* Work to complete *
Go through the data line by line from the top, retyping each exactly, and end with the line that contains "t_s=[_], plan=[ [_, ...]".

━━━━━ Input ━━━━━

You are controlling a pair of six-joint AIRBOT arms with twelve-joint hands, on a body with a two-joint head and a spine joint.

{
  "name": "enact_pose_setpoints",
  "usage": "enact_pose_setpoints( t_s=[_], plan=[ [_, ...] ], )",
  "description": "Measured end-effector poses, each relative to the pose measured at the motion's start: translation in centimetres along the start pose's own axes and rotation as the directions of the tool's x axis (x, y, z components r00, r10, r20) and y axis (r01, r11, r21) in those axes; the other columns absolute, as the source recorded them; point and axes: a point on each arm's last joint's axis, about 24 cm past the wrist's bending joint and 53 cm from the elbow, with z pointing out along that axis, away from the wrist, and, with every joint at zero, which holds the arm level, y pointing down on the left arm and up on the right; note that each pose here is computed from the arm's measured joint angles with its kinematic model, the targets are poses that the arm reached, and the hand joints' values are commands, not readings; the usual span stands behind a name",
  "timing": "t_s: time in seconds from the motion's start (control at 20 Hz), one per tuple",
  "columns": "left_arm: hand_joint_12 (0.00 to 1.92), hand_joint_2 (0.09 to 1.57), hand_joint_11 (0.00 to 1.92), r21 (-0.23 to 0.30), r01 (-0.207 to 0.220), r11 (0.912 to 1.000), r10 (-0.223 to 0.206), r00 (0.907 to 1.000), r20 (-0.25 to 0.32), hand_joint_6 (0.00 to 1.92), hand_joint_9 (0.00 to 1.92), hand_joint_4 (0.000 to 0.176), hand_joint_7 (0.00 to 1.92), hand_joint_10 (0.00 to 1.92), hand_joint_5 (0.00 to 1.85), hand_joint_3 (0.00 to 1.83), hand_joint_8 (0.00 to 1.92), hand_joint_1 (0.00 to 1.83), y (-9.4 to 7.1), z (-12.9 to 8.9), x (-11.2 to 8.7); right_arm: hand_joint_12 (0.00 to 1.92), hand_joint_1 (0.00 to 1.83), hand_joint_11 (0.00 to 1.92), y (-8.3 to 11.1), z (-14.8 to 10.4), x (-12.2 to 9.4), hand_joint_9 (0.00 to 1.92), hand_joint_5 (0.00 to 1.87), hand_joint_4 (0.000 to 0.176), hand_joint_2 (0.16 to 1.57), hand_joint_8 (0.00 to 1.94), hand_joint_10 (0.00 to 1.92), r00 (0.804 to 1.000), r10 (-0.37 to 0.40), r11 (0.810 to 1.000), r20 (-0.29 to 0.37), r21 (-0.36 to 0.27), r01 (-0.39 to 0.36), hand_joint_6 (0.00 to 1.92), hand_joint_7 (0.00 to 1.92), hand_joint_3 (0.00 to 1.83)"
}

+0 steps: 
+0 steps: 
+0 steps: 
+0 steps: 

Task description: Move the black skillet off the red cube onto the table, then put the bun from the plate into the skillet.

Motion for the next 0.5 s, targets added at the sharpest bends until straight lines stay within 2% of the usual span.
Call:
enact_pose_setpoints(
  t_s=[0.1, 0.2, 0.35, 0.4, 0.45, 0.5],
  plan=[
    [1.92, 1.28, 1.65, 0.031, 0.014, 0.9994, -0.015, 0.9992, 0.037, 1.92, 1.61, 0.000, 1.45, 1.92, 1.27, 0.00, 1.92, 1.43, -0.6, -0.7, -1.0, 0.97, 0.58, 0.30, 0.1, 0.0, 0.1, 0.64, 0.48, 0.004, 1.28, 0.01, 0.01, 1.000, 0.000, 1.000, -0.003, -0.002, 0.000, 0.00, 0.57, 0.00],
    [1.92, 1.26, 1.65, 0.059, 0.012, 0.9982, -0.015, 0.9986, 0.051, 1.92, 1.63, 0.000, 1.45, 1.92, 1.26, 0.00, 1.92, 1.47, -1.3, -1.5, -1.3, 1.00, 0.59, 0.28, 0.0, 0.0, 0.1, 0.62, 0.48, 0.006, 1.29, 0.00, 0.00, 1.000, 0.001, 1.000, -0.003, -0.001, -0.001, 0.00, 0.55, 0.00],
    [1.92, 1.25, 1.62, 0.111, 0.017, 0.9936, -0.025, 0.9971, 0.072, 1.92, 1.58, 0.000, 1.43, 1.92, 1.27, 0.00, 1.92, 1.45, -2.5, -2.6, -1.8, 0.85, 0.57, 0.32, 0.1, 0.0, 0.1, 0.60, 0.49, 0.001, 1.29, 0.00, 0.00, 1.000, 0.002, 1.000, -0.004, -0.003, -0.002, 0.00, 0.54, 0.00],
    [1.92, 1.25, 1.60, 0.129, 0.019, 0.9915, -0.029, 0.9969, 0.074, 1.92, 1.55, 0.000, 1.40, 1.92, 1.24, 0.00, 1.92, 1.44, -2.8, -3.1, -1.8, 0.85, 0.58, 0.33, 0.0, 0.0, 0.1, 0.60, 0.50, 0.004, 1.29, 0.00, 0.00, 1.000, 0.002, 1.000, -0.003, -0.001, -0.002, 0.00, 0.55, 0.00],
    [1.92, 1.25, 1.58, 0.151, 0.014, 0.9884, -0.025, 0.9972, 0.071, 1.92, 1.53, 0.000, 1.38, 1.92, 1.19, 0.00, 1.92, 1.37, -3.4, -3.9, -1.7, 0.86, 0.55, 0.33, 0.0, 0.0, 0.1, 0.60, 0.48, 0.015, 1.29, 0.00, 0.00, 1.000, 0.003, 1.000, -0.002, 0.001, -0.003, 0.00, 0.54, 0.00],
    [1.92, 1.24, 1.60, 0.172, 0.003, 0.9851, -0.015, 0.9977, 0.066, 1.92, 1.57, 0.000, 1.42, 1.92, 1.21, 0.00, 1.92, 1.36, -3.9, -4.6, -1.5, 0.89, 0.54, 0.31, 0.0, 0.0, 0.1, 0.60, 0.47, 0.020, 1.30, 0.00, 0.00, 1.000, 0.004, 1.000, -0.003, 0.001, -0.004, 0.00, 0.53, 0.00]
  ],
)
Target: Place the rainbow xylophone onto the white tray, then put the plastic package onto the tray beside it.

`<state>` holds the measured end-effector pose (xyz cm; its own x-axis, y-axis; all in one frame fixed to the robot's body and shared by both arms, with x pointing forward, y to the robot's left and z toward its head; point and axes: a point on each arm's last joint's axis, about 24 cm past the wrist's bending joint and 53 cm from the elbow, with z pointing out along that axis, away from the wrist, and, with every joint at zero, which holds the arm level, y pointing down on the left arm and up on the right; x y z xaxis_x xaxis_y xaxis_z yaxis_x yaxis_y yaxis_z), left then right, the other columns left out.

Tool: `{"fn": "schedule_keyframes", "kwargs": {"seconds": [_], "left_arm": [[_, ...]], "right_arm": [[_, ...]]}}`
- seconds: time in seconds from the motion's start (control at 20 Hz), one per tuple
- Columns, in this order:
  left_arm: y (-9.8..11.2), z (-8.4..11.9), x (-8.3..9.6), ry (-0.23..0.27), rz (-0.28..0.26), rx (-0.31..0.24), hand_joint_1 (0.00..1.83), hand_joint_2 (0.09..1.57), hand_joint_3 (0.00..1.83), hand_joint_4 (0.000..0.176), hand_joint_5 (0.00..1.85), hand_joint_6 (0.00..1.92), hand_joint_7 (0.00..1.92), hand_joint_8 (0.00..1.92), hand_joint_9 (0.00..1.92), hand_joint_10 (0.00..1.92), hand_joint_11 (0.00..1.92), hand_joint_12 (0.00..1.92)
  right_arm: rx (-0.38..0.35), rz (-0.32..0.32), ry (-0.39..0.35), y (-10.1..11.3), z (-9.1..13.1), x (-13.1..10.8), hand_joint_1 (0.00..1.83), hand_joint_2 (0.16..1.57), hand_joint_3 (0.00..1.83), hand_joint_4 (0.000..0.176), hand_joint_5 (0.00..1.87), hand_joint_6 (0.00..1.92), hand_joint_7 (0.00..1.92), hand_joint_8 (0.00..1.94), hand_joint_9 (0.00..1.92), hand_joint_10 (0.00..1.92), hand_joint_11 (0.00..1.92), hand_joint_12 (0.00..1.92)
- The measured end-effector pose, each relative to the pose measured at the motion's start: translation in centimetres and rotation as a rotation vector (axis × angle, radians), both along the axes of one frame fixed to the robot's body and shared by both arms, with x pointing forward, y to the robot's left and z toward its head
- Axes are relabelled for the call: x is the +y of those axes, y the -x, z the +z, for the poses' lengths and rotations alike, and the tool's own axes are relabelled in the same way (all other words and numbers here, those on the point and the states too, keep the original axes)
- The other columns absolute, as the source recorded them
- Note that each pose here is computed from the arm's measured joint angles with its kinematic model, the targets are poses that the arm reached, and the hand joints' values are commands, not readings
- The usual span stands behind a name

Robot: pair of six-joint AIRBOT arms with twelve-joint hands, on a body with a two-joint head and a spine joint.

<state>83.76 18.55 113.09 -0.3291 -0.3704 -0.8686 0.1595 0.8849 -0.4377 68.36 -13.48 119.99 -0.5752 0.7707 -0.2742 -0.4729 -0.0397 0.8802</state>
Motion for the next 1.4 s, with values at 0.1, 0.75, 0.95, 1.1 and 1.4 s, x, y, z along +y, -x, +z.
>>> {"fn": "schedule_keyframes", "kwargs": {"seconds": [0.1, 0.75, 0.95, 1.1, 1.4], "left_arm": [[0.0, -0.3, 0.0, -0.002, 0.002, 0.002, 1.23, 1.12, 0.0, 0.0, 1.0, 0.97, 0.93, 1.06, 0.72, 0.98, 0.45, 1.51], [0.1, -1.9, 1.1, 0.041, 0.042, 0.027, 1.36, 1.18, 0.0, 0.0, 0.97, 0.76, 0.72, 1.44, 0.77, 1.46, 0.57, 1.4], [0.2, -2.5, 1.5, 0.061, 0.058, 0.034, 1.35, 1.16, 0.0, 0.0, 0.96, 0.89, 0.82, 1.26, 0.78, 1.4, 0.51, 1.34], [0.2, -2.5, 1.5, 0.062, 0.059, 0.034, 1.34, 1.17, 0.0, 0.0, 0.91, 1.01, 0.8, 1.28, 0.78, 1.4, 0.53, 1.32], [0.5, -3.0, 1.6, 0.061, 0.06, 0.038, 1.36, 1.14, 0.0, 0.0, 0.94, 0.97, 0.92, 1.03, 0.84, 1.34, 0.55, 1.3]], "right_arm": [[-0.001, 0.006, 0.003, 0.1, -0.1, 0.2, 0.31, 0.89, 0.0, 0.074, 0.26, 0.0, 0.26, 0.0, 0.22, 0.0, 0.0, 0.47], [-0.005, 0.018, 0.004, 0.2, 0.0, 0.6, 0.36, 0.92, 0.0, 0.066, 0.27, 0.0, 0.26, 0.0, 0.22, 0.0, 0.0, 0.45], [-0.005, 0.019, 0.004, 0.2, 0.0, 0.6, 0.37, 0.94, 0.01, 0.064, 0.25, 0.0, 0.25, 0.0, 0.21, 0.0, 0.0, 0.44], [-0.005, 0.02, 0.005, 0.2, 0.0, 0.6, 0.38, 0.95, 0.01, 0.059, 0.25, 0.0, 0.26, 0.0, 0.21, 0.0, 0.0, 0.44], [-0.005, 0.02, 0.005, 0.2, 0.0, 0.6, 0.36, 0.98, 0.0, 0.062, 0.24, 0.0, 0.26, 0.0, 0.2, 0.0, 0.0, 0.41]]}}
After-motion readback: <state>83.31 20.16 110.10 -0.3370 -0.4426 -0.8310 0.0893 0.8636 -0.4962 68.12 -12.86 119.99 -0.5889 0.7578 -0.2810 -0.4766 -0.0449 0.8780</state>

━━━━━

* Solved exercise *
You are controlling a pair of six-joint AIRBOT arms with twelve-joint hands, on a body with a two-joint head and a spine joint.

{
  "name": "enact_pose_setpoints",
  "usage": "enact_pose_setpoints( t_s=[_], plan=[ [_, ...] ], )",

The full answer has now been given.